What you need to do:
Please return the listing below exactly, without any of its pictures.

+ + +

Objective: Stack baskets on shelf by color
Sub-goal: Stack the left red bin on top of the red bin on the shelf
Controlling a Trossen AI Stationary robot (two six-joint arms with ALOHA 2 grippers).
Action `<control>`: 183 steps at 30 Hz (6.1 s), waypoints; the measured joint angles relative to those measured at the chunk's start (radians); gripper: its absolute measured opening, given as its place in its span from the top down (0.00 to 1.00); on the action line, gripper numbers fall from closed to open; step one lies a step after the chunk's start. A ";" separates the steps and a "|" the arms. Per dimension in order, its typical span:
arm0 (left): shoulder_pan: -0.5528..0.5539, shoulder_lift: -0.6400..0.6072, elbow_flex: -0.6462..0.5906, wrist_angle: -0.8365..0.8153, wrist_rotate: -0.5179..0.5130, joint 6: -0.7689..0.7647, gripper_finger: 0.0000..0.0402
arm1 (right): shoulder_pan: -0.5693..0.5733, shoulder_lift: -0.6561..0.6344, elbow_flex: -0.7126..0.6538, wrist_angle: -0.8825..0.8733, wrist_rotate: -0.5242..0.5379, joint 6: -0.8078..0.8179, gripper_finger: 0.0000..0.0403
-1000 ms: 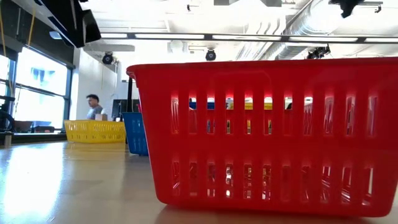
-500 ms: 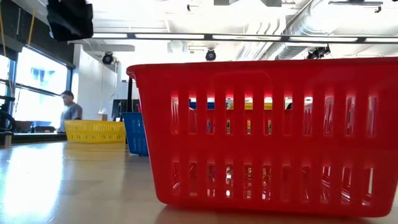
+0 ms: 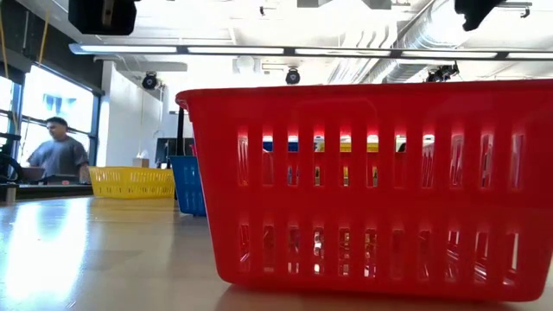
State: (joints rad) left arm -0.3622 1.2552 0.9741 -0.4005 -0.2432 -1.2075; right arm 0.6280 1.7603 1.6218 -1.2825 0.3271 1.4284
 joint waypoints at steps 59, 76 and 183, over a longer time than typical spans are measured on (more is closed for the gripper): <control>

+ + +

Task answer:
Objective: Stack baskets on shelf by color
Sub-goal: Stack the left red bin on top of the red bin on the shelf
Controlling a Trossen AI Stationary robot (two six-joint arms with ALOHA 2 grippers).
Action `<control>`: 183 steps at 30 Hz (6.1 s), waypoints; the measured joint angles relative to those measured at the chunk's start (radians); gripper: its absolute measured opening, given as its place in its span from the top down (0.00 to 1.00); on the action line, gripper numbers fall from closed to open; step one lies a step after the chunk's start. A ";" separates the steps and a "|" the arms. Per dimension in order, its typical span:
arm0 (left): shoulder_pan: -0.5528..0.5539, shoulder_lift: -0.6400..0.6072, elbow_flex: -0.6462..0.5906, wrist_angle: -0.8365..0.8153, wrist_rotate: -0.5179..0.5130, joint 6: -0.7689..0.7647, gripper_finger: 0.0000..0.0402
arm1 (right): shoulder_pan: -0.5693..0.5733, shoulder_lift: -0.6561..0.6344, elbow_flex: -0.7126..0.6538, wrist_angle: -0.8825..0.8733, wrist_rotate: -0.5242..0.5379, joint 6: -0.8078..0.8179, gripper_finger: 0.0000..0.0403
-1000 ms: 
-500 ms: 
+0 ms: 
State: (joints rad) left arm -0.3622 1.2552 0.9741 -0.4005 -0.2432 -1.2075; right arm 0.6280 1.7603 1.6218 -1.2825 0.3271 1.4284
 joint waypoints at steps 59, 76 and 183, over a longer time than typical spans are measured on (more is closed for the gripper): <control>

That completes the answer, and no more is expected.